• **PROBLEM STATEMENT**
Every line of the data below should be written out word for word.
[Opening DATA SEGMENT section]
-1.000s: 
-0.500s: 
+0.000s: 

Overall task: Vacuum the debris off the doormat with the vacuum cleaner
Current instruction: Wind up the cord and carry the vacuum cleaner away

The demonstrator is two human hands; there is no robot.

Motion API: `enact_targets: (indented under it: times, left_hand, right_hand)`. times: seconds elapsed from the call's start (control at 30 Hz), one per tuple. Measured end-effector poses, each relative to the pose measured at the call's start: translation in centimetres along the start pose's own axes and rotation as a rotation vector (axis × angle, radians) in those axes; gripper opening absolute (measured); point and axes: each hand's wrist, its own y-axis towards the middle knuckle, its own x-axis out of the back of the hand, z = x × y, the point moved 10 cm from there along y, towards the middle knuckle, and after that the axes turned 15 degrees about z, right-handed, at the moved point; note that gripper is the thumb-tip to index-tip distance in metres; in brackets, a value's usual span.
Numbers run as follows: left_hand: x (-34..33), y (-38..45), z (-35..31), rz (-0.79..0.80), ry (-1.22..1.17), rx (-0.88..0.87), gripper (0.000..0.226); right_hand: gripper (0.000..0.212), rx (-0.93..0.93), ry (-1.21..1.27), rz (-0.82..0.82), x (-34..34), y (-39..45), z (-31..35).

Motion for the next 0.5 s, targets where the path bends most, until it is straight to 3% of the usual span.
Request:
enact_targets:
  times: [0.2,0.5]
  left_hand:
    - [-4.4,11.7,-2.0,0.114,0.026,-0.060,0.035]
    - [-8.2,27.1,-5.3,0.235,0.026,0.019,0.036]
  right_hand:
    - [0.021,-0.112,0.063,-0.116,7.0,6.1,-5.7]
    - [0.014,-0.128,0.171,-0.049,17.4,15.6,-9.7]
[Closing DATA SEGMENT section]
• **PROBLEM SOLUTION**
-1.000s: 
-0.500s: 
+0.000s: 

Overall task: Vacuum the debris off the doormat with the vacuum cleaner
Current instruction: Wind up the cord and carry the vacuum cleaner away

The demonstrator is two human hands; there is no robot.

Motion API: `enact_targets: (indented under it: times, left_hand, right_hand)`. times: seconds elapsed from the call's start (control at 30 Hz), one per tuple. Measured end-effector poses, each relative to the pose measured at the call's start: translation in centimetres along the start pose's own axes and rotation as a rotation vector (axis × angle, radians) in those axes; gripper opening absolute (measured); point and axes: each hand's wrist, its own y-axis towards the middle knuckle, its own x-axis out of the back of the hand, z = x × y, the point moved 10 cm from there along y, towards the middle knuckle, and after that the axes turned 15 degrees about z, right-handed, at the moved point; note that gripper is the thumb-tip to index-tip distance in metres; in brackets, a value's usual span.
Numbers run as follows: left_hand: x (-34..33), y (-38..45), z (-35..31), rz (-0.79..0.80), ry (-1.22..1.17), rx (-0.88..0.87), gripper (0.000..0.226); right_hand: gripper (0.000..0.212), rx (-0.93..0.93), ry (-1.21..1.27), rz (-0.82..0.82), x (-34..34), y (-39..45), z (-31..35).

Motion for the next 0.5 s, targets where the path bends most, until it is straight to 3% of the usual span.
Request:
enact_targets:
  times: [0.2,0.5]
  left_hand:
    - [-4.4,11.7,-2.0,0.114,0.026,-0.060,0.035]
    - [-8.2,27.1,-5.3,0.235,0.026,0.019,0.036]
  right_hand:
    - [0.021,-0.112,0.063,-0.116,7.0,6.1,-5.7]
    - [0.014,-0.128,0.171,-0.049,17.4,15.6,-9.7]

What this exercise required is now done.